Mary Conlon will participate in a special panel discussion of Limerick voices, discussing the themes and issues that emerge from Bring Down the Walls (2020) by Phil Collins, ahead of the film’s in-person screening at Dance Limerick on 24 September 2021. The other panellists are Anca Minescu, Brian O’Rourke, and Margaret O’Brien. Light Moves recommends attending Bring Down the Walls by Phil Collins to accompany this panel. You can find tickets and further information here.

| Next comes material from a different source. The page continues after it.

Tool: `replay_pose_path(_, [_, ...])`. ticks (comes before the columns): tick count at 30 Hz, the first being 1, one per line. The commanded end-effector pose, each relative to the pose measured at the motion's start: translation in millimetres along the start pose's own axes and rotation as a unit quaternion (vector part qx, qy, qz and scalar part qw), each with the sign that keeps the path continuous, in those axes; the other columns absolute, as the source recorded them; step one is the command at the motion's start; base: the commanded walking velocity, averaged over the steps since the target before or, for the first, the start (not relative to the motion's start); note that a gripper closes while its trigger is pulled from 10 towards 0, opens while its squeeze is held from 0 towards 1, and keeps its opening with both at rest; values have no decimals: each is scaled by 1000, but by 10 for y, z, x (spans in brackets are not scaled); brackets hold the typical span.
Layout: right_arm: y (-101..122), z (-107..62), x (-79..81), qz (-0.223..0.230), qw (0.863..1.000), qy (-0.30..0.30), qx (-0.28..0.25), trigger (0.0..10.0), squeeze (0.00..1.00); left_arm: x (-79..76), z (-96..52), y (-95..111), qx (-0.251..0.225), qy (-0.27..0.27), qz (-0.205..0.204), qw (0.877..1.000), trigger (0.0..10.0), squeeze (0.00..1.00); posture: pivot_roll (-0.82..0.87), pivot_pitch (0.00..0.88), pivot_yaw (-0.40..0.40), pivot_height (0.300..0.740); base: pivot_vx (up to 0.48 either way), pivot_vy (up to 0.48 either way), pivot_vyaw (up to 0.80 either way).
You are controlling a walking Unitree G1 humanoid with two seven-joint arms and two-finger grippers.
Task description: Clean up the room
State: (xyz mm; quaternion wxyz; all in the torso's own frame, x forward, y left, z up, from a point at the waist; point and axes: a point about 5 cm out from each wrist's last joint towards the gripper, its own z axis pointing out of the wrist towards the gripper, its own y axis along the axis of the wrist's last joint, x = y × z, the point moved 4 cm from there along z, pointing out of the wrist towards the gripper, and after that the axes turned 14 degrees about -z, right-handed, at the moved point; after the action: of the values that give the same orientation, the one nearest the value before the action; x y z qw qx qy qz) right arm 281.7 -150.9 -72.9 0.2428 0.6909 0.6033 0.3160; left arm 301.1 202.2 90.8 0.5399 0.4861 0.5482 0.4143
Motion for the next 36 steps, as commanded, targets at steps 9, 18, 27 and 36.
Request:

About Bring Down the Walls

With a prison population of more than 2 million, the US is the world’s biggest jailer. Coinciding with the escalation of mass incarceration in the 1980s, house music emerged from Black, Latinx and queer communities embattled by oppressive law enforcement policies. Bring Down The Walls looks at the prison industrial complex through the lens of house music and nightlife, proposing the dance floor as a space of personal and collective liberation, and new ways in which we could come together as a society.

About Phil Collins

Born in 1970, Collins grew up in the North of England. He studied Drama and English Literature at the University of Manchester, before moving to Belfast to complete an MA in Fine Art at the University of Ulster. He received the Paul Hamlyn Award for Visual Arts in 2001, and was nominated for the Turner Prize in 2006 and Artes Mundi Prize in 2012. Over the last twenty years, Collins has gained recognition for ambitious projects which are rooted in a close relationship with place, people and communities. Manifesting as films, installations, performative situations or live events, his work foregrounds the aspects of lived experience, the radical potential of empathy and connection, and voices that have often been disregarded or suppressed. Across different geographies, ethnicities, class, and language – from Europe and the Middle East to South East Asia to North and South Americas – Collins’ approach is guided by an ethos of exchange, exemplified by a commitment to long-term process and engagement with the local context.

The festival is curated by Jürgen Simpson and Mary Wycherley, and produced by Dance Limerick, in partnership with the Digital Media and Arts Research Centre at the University of Limerick.